Schedule 5C, clause 3: Public company auditor (annual
appointments at AGMs to fill vacancies)
The audit reforms in the
CLERP 9 Act introduced notification procedures to ensure that there was a
staged procedure in place before an auditor’s appointment was terminated on the
grounds of the auditor’s failure to address an auditor independence conflict of
interest situation. The staged procedure involves the following steps:
•
An audit firm is required to notify the Australian
Securities and Investment Commission (ASIC) within seven days if it becomes
aware that it has a conflict of interest situation that has not been resolved
(subsection 324CF(1A) of the Act). Similar requirements apply to an individual
auditor under subsection 324CE(1A) and to an audit company under subsection
324CG(1A) of the Act. No notification is required if the conflict is resolved
before the end of the seven-day period. ASIC is required to give a copy of the
notice to the audit client so that the company is put on notice that its
auditor has an independence issue that needs to be resolved.
•
After the firm has notified ASIC, the firm has a
further 21 days (the remedial period) to resolve the conflict of interest
situation (subsection 327B(2B). Similar requirements apply to an individual
auditor under subsection 327B(2A) and to an audit company under subsection
327B(2C) of the Act.
•
An audit firm thus has a maximum period of 28 days
after it becomes aware of a conflict of interest situation to rectify the
conflict (the initial seven-day period plus the 21‑day remedial period).
•
If the conflict of interest situation is not
resolved at the end of the 21 day remedial period, the audit firm’s appointment
as auditor of the particular audit client automatically terminates (subsection
327B(2B). Similar requirements apply to an individual auditor under subsection
327B(2A) and an audit company under subsection 327B(2C) of the Act.

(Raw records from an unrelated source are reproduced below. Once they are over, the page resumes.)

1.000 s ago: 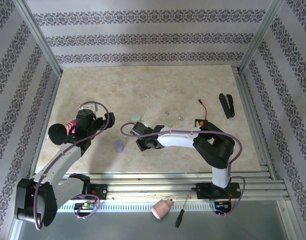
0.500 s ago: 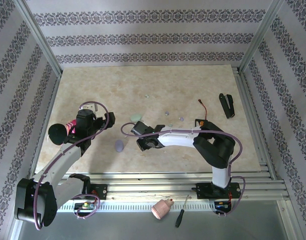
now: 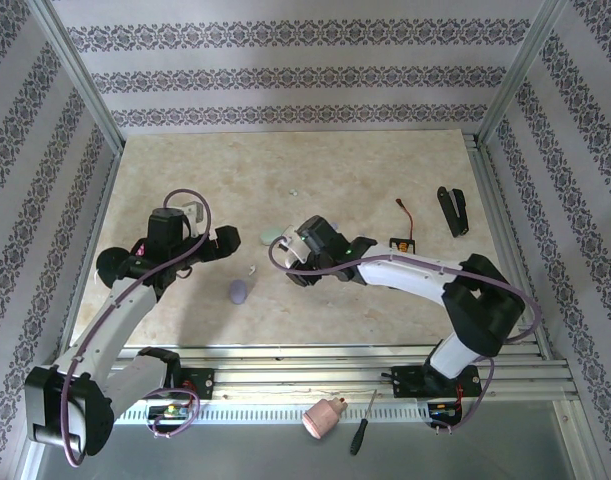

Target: Insert the wireless bluetooth earbuds into the charging case

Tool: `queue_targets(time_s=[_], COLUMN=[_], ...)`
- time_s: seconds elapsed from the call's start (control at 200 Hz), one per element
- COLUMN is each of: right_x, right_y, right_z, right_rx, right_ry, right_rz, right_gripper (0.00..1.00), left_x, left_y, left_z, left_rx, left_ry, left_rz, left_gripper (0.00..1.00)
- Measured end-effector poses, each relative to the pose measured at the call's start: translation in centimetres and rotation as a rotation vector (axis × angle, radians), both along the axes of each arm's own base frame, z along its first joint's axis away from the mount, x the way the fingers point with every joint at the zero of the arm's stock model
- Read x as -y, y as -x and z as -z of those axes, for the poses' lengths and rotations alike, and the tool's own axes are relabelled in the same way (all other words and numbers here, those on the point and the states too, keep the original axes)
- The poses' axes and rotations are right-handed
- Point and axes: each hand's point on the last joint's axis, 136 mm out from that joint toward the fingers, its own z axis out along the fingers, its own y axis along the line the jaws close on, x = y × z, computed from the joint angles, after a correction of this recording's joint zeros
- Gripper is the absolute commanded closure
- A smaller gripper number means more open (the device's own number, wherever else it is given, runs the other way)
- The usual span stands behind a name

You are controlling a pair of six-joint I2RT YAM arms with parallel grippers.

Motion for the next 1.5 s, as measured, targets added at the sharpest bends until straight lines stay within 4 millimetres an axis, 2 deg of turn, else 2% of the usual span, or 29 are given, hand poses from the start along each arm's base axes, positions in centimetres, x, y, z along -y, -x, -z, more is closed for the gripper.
queue_targets(time_s=[0.16,0.37,0.515,0.725,0.854,0.974,1.129,1.224,1.344,1.414,1.499], right_x=[-0.1,-1.0,-1.4,-1.6,-1.7,-1.7,-1.4,-1.2,-1.3,-1.3,-0.6], right_y=[0.4,2.1,2.8,3.3,3.4,3.4,3.4,3.3,3.2,3.4,3.9], right_z=[-2.9,-5.1,-5.3,-5.9,-6.1,-6.2,-6.4,-6.2,-6.4,-6.8,-7.9], right_rx=[0.053,0.066,0.048,0.039,0.045,0.045,0.052,0.05,0.056,0.058,0.046], right_ry=[-0.069,-0.142,-0.169,-0.197,-0.206,-0.209,-0.212,-0.21,-0.22,-0.247,-0.298], right_rz=[-0.131,-0.257,-0.297,-0.32,-0.324,-0.324,-0.316,-0.31,-0.31,-0.312,-0.303], right_gripper=[0.54,0.54,0.54,0.54,0.54,0.54,0.54,0.49,0.3,0.23,0.2], left_x=[3.9,8.9,10.6,12.7,14.3,15.0,14.9,15.0,15.2,15.4,15.4], left_y=[2.8,6.0,6.1,5.7,5.5,5.2,5.0,4.9,4.9,4.9,4.8], left_z=[0.6,-0.3,-1.6,-1.7,-1.6,-1.1,-0.5,-0.5,-0.8,-1.4,-2.4], left_rx=[-0.14,-0.239,-0.231,-0.251,-0.267,-0.297,-0.325,-0.32,-0.294,-0.249,-0.156], left_ry=[0.155,0.308,0.382,0.439,0.473,0.49,0.495,0.495,0.504,0.505,0.492], left_rz=[0.149,0.329,0.378,0.416,0.441,0.432,0.401,0.396,0.414,0.44,0.482], left_gripper=[0.06,0.22,0.27,0.31,0.41,0.63,0.81,0.85,0.88,0.88,0.89])
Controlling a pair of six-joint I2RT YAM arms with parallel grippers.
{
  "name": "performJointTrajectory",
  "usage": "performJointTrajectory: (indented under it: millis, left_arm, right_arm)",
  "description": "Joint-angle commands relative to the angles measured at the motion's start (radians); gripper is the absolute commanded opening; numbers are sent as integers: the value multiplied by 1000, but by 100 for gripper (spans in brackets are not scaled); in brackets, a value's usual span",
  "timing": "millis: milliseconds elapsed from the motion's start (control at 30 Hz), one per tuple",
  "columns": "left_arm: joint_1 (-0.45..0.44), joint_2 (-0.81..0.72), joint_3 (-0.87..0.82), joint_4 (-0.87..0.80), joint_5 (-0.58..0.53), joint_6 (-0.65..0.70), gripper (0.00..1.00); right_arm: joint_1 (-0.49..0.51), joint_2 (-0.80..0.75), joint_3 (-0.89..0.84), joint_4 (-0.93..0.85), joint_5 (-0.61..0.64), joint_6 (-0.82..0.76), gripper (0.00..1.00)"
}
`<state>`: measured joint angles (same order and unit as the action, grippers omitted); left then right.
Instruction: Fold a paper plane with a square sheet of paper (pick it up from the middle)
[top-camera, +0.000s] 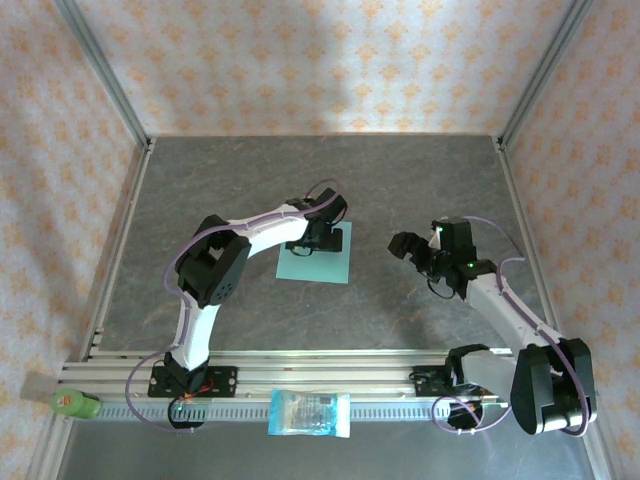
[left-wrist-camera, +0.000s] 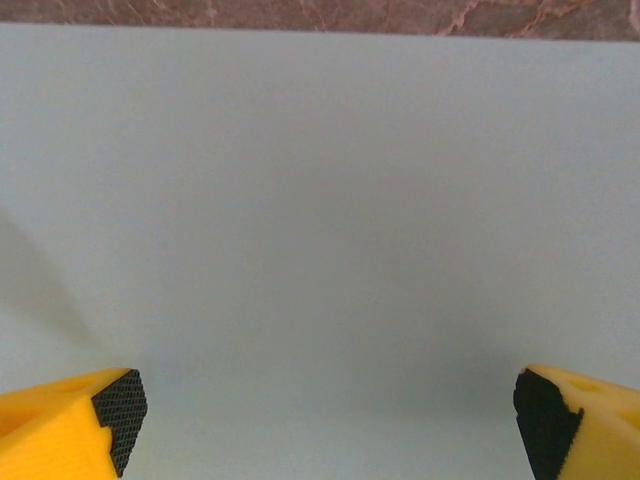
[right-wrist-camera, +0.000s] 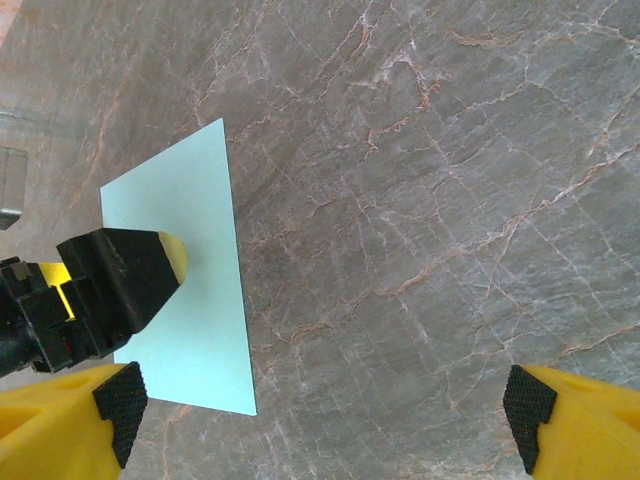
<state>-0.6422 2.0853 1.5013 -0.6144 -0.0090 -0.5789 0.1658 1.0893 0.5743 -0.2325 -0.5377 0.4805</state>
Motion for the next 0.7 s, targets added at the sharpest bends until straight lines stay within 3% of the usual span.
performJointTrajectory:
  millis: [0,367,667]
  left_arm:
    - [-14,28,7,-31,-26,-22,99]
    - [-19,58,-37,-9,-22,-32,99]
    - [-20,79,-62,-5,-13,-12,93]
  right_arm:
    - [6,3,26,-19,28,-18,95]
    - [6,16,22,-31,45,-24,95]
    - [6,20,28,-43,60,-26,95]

When the CLERP 9 Act was drafted,
the maximum period of 28 days was considered to give an auditor sufficient time
to rectify a conflict of interest situation. However, concerns have been
raised that complex circumstances do arise that would not be able to be
resolved with 28 days. ASIC does not at present have the power to extend this
period.
An example where 28 days
may not be sufficient to resolve a conflict of interest situation, is where a
member of the audit firm acquires a beneficial interest in shares of the
audited body through a deceased estate. The partner’s interest in the shares
may not be able to be disposed of until the probate in relation to the deceased
estate has been finalised, which may take months or years.
The purpose of the new
clause 3 of Schedule 5C is to give ASIC the power to extend the remedial period
of 21 days referred to in section 327B of the Act, in appropriate
circumstances.
Subclause 3(1) provides
that subclause 3(2) applies to all companies, all registered schemes and all
disclosing entities, only in relation to an audit activity that is conducted on
or after the commencement of Schedule 5C.
Subclause 3(2) provides
that the operation of Chapter 2M of the Act is modified by omitting from
subsections 327B(2A), (2B) and (2C) of the Act the words ‘21 days’ and
inserting ‘21 days, or such longer period as ASIC allows’.